The immediate catalyst for the selloff is the escalating US-Israeli campaign against Iran. Over the weekend, strikes targeted Iran’s primary oil export hub on Kharg Island. Although former President Donald Trump attempted to downplay the damage to oil infrastructure, the retaliatory response from Tehran was swift and severe, striking targets in Israel and energy assets across the Arabian Peninsula. With the conflict now entering its third week and no diplomatic off-ramp in sight, global financial markets are bracing for a prolonged siege .
Yet, paradoxically, it is the remedy for this conflict—rather than the conflict itself—that is strangling gold. Brent crude remains stubbornly anchored above $100 a barrel, a level that injects inflationary adrenaline directly into the veins of the global economy. This has forced a radical repricing of central bank policy. Just a month ago, markets were pricing in multiple rate cuts from the Fed. Today, as we head into the Federal Open Market Committee (FOMC) meeting on Wednesday, the CME FedWatch tool shows virtually zero probability of a move. Traders now fear that policymakers in Washington will be forced to maintain a hawkish stance, keeping real yields elevated to combat the energy-driven price shock .
Gold is being overshadowed by a stronger USD, rising yields, and the uncertainty surrounding Federal Reserve policy. They added that a vicious cycle of liquidation is also underway, with traders selling bullion to meet margin calls in other asset classes battered by the volatility .
The market dynamics on Monday illustrated the tug-of-war sentiment. After dipping below $5,000, the metal saw a slight technical recovery, paring some losses as the US dollar index softened slightly. A weaker dollar typically provides a bid for commodities priced in the greenback, and OCBC strategist Christopher Wong suggested that near-term price action would likely remain "choppy" as markets attempt to reassess the trajectory of real yields against a backdrop of escalating military risks .
But any relief may be short-lived. While headlines of war usually send investors fleeing into gold, the current calculus is different. The market is staring at the "Strait of Hormuz" dilemma. With 20% of the world's oil supply passing through this chokepoint, now effectively closed, the inflationary impulse is immediate and violent. This dynamic forces the Fed’s hand, making yield-bearing assets like US Treasuries more attractive than gold .
Adding to the volatility are mixed political signals. There are reports that the Trump administration is negotiating with seven nations—including the UK, France, China, and Japan—to form a naval coalition to secure the Strait of Hormuz and guarantee the flow of oil. Such a move could theoretically deflate the energy risk premium. However, Trump himself threatened further strikes on Kharg Island over the weekend, stating he was "not ready" to cut a deal. Meanwhile, US Energy Secretary Chris Wright attempted to calm markets with a prediction that the conflict would end within "the next few weeks," though such forecasts have been met with skepticism given Tehran's insistence that it has not requested a ceasefire .

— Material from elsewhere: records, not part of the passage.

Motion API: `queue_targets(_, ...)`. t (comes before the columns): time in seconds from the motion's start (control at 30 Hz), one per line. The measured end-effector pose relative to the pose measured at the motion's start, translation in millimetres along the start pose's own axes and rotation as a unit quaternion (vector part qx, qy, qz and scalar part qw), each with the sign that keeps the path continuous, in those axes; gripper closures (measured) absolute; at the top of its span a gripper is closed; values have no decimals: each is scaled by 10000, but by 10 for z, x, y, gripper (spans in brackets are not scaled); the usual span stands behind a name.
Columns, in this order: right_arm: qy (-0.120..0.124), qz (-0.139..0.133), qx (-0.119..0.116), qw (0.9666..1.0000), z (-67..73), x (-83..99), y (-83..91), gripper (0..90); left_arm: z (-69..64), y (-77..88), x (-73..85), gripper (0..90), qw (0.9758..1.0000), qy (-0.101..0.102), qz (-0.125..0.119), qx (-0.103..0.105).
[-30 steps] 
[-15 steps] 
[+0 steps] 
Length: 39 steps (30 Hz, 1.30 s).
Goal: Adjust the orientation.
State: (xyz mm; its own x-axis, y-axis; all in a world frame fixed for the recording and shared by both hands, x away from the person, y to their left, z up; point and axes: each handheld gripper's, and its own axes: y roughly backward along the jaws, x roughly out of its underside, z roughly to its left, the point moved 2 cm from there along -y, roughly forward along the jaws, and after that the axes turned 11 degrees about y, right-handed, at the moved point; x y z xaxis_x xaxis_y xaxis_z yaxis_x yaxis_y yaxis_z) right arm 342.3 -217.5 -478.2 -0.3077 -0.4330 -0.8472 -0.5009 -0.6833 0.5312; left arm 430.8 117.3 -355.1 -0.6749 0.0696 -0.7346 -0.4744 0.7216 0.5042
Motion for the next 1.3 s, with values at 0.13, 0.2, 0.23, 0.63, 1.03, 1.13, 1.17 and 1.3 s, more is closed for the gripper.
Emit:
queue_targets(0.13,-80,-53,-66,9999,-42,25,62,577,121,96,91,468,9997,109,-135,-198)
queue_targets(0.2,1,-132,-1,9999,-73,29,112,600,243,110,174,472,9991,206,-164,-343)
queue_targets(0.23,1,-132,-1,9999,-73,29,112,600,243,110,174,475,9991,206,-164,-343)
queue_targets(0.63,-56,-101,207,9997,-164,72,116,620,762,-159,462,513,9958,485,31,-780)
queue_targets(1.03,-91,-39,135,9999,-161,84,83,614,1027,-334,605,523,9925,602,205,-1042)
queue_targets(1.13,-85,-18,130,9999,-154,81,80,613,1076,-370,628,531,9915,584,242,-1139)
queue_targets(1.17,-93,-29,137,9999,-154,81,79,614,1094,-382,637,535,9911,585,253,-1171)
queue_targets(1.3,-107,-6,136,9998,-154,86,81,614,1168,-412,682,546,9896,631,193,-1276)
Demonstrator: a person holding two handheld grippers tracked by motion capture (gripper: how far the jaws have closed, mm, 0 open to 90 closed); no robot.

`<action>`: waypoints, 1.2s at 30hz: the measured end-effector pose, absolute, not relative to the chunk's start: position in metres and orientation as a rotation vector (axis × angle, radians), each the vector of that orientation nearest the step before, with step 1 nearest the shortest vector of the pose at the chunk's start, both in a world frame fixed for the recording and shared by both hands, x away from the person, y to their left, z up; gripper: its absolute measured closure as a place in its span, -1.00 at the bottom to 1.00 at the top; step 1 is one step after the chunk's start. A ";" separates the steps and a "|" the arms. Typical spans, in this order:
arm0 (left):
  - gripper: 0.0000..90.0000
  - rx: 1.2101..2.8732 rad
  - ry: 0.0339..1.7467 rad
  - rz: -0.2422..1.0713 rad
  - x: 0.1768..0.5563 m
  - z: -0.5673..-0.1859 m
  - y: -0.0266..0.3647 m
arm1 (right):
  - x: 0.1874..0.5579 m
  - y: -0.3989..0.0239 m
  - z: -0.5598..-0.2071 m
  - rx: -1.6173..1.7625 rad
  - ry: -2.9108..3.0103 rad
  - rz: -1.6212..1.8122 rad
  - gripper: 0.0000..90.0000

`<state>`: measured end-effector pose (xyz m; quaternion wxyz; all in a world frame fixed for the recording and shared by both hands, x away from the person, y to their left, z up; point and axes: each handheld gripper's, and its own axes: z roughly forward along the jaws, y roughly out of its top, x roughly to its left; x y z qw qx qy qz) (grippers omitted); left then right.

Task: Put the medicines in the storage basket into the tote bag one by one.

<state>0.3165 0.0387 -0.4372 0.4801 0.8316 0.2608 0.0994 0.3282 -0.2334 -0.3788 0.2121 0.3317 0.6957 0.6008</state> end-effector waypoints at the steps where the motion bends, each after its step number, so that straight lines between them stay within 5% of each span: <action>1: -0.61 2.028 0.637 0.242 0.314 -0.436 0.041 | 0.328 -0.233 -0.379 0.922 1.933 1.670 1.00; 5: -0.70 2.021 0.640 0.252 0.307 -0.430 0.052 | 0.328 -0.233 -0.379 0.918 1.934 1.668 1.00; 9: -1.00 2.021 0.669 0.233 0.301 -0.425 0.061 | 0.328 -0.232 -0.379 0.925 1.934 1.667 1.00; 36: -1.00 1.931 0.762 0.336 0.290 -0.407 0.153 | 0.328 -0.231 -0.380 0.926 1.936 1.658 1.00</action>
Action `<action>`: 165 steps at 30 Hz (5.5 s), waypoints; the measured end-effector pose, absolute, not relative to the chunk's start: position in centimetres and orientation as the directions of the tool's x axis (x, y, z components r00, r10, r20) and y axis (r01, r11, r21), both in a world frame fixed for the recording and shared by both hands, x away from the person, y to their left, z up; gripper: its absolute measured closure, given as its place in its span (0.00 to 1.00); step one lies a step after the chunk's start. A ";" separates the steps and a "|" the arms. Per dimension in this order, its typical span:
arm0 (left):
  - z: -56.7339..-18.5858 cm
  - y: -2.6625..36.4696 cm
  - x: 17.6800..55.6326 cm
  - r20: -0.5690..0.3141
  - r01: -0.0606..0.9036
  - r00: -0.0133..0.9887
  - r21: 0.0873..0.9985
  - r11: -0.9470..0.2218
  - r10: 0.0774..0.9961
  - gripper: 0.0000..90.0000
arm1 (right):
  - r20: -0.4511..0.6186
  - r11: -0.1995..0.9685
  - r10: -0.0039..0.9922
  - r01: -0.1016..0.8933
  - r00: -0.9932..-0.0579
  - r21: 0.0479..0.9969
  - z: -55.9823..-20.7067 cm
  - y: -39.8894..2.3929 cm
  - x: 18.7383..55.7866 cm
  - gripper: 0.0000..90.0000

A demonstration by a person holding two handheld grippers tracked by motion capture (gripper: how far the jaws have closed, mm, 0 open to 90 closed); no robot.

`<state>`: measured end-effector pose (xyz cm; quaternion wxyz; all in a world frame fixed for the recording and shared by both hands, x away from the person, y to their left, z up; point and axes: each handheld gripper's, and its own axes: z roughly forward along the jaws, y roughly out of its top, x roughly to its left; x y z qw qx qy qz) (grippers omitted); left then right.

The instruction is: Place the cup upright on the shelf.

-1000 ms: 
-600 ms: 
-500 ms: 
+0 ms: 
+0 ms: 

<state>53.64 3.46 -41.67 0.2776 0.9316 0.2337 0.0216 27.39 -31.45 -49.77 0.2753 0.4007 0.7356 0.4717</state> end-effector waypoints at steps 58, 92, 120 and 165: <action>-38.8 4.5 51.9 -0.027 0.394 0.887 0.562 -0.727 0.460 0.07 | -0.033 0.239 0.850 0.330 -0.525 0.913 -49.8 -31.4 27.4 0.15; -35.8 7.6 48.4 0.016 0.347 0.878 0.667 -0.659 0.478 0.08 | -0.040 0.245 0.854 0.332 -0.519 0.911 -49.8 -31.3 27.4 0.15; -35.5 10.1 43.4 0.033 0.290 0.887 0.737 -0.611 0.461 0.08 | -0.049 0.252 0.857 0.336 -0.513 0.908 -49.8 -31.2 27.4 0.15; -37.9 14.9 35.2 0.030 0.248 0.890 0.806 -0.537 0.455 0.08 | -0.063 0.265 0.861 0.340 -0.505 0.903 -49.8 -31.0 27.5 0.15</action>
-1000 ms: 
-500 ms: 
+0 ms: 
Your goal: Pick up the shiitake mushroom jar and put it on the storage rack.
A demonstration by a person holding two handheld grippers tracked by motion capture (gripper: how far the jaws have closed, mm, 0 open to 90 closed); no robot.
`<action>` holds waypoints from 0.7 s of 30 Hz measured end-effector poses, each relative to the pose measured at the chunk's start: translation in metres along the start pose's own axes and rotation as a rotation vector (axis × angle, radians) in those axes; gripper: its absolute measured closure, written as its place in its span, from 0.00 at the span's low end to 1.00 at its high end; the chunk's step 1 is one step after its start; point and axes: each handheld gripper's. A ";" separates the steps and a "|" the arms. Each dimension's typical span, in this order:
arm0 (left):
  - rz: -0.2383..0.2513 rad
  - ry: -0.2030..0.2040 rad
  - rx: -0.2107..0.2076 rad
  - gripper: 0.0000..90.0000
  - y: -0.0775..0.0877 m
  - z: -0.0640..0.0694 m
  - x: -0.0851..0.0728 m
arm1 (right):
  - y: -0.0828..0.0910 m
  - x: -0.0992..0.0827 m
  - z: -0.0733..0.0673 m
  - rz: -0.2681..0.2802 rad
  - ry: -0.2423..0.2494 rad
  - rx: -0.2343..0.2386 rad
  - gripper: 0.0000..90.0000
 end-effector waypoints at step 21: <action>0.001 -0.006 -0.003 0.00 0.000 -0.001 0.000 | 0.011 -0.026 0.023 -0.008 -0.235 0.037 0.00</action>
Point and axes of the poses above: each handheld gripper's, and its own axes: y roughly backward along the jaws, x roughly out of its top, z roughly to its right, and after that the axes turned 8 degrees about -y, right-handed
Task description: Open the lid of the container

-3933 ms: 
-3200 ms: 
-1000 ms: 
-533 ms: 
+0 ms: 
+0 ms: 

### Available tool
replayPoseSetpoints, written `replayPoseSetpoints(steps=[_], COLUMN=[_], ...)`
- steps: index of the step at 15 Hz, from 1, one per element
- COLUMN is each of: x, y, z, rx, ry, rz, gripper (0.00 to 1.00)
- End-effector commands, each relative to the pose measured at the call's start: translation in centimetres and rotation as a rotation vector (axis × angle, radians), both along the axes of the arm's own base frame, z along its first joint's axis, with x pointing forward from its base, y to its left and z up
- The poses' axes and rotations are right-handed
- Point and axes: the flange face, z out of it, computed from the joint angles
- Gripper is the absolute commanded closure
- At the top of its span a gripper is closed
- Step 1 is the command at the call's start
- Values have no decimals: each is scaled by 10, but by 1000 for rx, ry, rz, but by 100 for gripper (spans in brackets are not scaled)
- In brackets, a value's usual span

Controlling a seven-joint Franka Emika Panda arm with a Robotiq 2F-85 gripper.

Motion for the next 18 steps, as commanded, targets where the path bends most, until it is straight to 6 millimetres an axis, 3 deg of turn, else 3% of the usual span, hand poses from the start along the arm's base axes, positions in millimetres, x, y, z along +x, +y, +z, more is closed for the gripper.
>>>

The broader metals complex reflected the uncertainty. Spot silver suffered heavy losses, dropping over 2% in volatile trade, while platinum managed a modest gain .
Looking ahead, the path of least resistance for gold appears lower in the immediate term. The $5,000 level, once seen as a launchpad to record highs, is now acting as resistance. Traders will be glued to the Fed's "dot plot" and Chair Jerome Powell's press conference on Wednesday. Any signal that the Fed is willing to look through this energy spike would be a boon for gold. However, if the central bank emphasizes the need to quash inflation at all costs—even at the risk of slowing growth—bullion could be heading for a test of the $4,950 support level in the sessions ahead .
Technical Analysis
From a technical perspective, gold remains entrenched in a well-defined bearish structure. On the 2-hour chart, prices continue to form a sequence of lower highs and lower lows, reflecting persistent selling pressure following the sharp rejection from the $5,380–$5,400 resistance region earlier in March. That rejection marked a decisive shift in momentum, triggering an aggressive downside move that has since defined the prevailing trend.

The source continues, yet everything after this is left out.